Delusi dall’immobilismo politico-sociale dei loro Paesi d’origine, ma decisi a non confondersi semplicemente con la civiltà che li ospita, molti giovani musulmani scelgono la via di una comunità virtuale, realizzata attraverso lo strumento più appariscente della globalizzazione: Internet. I siti islamici cui questi giovani accedono in modo crescente propongono di solito un islam convenzionale, generico e conformista, che si avvicina più alle idee dell’islamismo che non a quelle della religione tradizionale.
È proprio sul concetto di tradizione che si è radicato uno degli equivoci più diffusi a proposito dell’islam contemporaneo. L’islamismo è stato in genere etichettato dagli studiosi occidentali come un movimento tradizionalista, laddove invece tutta la sua storia ha rappresentato un rovesciamento dei valori della cultura islamica tradizionale. Questo malinteso ha finito per influenzare settori sempre più ampi delle odierne società musulmane, che così vedono nelle idee dell’islamismo (non ha importanza se moderato o radicale) un rassicurante ritorno alle proprie radici, ignorando che esso rappresenta al contrario una profonda frattura rispetto al passato dell’islam. In modo analogo, anche molti intellettuali contemporanei che intendono trovare ricette alternative all’islamismo si sono fatti ingannare da questo errore di prospettiva e tendono a confondere le idee apparentemente conservatrici del radicalismo moderno con la tradizione secolare dell’islam.
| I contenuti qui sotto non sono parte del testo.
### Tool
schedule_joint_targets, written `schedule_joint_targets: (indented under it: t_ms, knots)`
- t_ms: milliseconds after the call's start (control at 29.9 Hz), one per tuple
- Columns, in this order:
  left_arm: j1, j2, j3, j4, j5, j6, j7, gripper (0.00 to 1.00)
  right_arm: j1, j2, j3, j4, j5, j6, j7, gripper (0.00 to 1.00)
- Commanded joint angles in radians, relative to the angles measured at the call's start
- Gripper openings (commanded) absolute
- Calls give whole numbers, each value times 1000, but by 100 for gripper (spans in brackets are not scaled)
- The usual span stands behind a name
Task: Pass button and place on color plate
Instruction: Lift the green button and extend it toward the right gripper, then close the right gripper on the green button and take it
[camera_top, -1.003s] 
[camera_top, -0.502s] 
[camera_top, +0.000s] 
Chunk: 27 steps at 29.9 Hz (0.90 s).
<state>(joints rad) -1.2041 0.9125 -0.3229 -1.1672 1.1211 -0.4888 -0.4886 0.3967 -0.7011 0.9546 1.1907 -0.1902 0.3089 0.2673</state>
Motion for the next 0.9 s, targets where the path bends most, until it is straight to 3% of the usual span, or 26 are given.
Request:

Ma islamismo e tradizione non stanno dalla stessa parte. Quest’ultima non si identifica né con il progressismo dell’islam laicizzante, né con le ideologie politiche e sociali del fondamentalismo, né con l’apparente conservatorismo religioso di alcuni Stati, né tantomeno con i programmi rivoluzionari della violenza islamista. La tradizione sopravvive principalmente nel mondo del sufismo e delle confraternite, che ancora governa ampi consensi nelle società musulmane, un mondo flessibile e accomodante, rispettoso di principi, ma aperto agli adattamenti, rigoroso, ma non rigorista. È da presumere che una parte significativa del futuro si giocherà proprio fra gli elementi rimasti fedeli alla tradizione e tutte queste altre varianti moderne dell’islam.